WHAT NEEDS TO BE DONE. Your response should contain each line of the data that includes "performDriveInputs".

PROVIDED MATERIAL.
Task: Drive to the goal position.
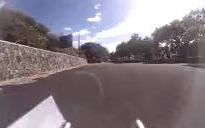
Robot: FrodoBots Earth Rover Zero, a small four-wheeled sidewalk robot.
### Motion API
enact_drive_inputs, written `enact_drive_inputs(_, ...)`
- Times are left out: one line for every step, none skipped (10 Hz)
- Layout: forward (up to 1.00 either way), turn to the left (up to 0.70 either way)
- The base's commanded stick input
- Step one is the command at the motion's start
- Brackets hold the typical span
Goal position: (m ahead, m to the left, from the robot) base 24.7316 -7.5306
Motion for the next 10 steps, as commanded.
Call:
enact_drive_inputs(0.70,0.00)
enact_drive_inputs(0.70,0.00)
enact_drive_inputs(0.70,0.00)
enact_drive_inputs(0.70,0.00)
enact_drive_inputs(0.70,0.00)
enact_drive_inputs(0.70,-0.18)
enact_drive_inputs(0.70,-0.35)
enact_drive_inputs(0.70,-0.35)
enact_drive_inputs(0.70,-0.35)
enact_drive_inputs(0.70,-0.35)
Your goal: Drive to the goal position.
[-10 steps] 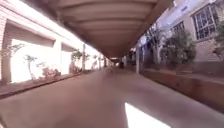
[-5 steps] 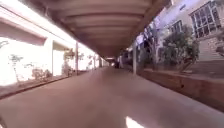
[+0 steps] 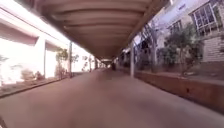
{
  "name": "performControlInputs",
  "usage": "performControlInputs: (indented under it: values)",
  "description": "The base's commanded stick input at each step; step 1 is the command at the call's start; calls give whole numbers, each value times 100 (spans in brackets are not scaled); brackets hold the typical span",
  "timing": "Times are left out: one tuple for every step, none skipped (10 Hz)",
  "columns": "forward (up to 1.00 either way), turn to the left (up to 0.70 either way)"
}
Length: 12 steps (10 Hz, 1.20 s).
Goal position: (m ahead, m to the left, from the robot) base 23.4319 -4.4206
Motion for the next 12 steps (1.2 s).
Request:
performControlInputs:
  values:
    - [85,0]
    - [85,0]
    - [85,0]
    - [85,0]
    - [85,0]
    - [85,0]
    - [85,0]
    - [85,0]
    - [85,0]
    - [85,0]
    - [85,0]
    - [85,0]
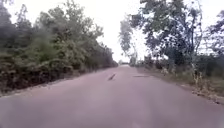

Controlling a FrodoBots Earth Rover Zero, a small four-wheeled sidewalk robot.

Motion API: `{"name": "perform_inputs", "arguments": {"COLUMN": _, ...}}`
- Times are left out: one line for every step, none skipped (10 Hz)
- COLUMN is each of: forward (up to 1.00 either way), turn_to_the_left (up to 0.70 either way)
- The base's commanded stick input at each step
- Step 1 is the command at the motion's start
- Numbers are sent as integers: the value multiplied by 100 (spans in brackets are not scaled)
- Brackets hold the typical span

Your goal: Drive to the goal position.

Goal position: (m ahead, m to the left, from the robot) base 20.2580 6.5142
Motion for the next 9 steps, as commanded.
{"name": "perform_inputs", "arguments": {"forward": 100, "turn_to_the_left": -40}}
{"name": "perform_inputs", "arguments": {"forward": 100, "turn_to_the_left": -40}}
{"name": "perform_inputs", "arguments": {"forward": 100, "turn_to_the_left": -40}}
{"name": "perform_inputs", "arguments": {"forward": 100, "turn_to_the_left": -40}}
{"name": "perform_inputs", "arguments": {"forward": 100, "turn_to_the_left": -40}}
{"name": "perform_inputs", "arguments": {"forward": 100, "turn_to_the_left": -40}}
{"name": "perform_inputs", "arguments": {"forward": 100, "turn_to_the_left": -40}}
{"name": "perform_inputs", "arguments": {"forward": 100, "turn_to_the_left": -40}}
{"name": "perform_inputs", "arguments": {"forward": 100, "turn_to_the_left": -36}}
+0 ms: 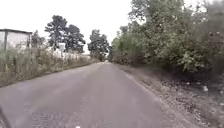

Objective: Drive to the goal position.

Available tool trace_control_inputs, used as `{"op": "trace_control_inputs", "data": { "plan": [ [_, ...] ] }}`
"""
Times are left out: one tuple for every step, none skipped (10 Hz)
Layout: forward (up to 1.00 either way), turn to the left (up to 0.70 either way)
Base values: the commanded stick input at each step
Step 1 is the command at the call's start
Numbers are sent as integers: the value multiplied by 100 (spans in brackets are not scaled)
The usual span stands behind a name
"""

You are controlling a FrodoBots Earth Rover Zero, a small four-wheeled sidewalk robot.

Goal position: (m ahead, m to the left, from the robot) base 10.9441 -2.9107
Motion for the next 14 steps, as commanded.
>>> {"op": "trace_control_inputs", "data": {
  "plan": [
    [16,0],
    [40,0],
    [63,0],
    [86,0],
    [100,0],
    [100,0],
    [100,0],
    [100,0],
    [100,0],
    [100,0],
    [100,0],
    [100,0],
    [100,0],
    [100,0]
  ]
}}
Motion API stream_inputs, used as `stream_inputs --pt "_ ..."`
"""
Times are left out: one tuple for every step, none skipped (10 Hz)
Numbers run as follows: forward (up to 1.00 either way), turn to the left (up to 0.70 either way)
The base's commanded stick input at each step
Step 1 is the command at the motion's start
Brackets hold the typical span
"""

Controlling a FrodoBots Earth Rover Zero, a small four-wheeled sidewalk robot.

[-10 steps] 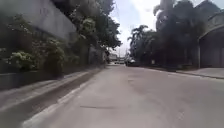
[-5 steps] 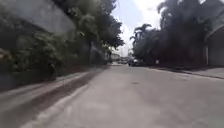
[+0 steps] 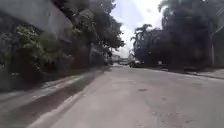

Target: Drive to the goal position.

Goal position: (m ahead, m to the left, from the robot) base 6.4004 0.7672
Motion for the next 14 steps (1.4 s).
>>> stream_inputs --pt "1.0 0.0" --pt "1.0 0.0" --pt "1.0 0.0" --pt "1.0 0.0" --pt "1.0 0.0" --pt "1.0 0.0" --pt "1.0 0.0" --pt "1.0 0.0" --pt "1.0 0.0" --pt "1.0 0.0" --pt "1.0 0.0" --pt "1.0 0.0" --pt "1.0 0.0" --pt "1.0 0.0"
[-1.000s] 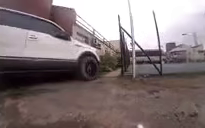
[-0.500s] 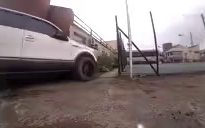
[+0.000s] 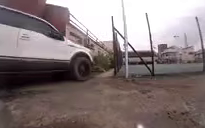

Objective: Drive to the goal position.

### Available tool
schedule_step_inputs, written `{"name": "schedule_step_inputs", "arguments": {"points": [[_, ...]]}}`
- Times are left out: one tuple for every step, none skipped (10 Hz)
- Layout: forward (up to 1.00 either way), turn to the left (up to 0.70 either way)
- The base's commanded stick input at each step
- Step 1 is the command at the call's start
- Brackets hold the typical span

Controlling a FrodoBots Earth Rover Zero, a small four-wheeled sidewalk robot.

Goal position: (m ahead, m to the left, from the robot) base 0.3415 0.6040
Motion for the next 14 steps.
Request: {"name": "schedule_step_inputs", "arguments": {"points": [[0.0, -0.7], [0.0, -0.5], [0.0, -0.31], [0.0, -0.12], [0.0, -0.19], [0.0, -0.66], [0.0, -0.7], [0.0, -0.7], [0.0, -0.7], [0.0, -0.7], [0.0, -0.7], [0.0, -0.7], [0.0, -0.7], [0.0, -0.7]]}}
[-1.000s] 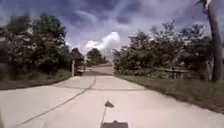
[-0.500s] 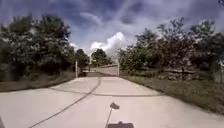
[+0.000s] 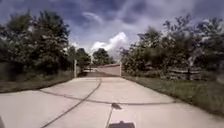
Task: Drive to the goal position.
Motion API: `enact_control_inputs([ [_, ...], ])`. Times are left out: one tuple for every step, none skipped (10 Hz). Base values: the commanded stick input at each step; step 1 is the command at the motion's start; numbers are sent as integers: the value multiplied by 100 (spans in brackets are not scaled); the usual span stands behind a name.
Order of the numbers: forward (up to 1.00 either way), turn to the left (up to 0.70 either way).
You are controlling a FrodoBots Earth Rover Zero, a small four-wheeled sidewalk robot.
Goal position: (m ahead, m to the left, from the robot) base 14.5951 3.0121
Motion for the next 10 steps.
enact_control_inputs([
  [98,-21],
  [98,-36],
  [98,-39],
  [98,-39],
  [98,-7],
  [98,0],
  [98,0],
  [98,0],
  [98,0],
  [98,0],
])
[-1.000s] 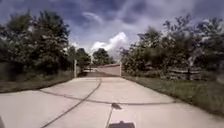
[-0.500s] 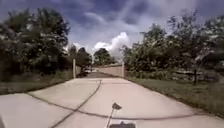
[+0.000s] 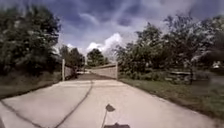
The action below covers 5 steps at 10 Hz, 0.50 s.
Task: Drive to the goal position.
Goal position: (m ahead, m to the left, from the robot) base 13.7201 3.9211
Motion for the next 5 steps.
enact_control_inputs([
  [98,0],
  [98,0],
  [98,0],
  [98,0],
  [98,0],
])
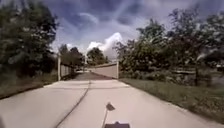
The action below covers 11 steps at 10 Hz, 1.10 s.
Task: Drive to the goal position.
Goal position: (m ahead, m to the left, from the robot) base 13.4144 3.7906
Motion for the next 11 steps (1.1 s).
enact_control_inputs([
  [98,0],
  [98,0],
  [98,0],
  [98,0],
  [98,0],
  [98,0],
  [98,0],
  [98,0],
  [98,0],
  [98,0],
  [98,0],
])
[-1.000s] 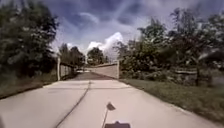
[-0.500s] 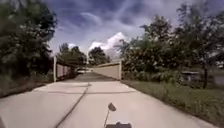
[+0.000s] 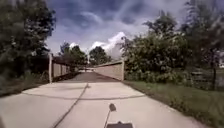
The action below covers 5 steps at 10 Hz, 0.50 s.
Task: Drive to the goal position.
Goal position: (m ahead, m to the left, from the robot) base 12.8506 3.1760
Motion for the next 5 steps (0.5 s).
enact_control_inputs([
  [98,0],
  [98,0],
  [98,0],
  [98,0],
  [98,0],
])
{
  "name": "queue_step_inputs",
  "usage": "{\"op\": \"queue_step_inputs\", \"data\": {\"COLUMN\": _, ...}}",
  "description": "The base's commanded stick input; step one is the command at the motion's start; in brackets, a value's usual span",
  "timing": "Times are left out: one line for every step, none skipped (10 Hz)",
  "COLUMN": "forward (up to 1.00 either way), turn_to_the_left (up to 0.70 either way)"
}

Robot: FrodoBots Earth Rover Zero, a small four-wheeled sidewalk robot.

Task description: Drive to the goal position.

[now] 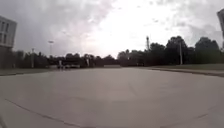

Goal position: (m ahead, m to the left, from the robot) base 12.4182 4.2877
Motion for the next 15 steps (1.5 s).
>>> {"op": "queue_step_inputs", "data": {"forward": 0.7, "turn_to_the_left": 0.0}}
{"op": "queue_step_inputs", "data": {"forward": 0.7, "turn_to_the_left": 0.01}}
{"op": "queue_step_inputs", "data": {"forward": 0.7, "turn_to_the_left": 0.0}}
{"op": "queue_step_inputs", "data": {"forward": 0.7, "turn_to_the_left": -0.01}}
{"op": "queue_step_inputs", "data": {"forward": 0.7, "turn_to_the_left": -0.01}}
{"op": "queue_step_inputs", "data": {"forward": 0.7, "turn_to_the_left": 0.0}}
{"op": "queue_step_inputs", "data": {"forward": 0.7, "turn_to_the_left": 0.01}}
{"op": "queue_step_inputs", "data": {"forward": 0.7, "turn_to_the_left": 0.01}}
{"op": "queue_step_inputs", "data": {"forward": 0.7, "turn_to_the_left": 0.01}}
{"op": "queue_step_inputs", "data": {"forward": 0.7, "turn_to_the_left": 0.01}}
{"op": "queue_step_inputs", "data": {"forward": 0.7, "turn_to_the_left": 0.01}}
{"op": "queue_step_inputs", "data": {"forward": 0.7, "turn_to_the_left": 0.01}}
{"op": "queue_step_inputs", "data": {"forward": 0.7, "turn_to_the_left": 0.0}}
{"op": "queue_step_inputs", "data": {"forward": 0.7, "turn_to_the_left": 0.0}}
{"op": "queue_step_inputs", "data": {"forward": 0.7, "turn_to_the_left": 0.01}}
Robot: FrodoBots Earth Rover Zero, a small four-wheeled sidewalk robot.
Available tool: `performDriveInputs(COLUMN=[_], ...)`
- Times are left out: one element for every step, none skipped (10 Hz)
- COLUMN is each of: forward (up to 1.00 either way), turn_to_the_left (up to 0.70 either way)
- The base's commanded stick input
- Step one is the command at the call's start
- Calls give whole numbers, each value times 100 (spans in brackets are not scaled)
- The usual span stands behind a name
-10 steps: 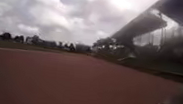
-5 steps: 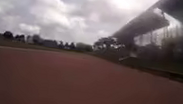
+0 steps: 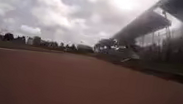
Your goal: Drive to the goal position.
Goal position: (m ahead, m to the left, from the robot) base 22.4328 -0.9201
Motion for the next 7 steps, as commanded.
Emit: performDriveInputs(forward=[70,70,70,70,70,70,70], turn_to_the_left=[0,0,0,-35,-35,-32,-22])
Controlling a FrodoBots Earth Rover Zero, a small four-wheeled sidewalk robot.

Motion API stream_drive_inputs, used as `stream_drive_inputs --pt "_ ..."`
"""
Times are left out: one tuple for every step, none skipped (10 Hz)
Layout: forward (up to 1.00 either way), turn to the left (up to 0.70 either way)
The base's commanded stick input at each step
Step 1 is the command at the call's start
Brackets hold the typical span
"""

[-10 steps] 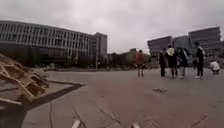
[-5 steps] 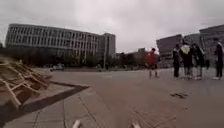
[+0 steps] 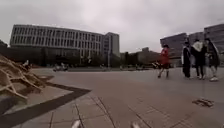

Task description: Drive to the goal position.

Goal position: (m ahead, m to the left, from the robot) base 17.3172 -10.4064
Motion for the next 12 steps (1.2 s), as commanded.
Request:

TASK ANSWER.
Available tool: `performDriveInputs(COLUMN=[_], ...)`
Emit: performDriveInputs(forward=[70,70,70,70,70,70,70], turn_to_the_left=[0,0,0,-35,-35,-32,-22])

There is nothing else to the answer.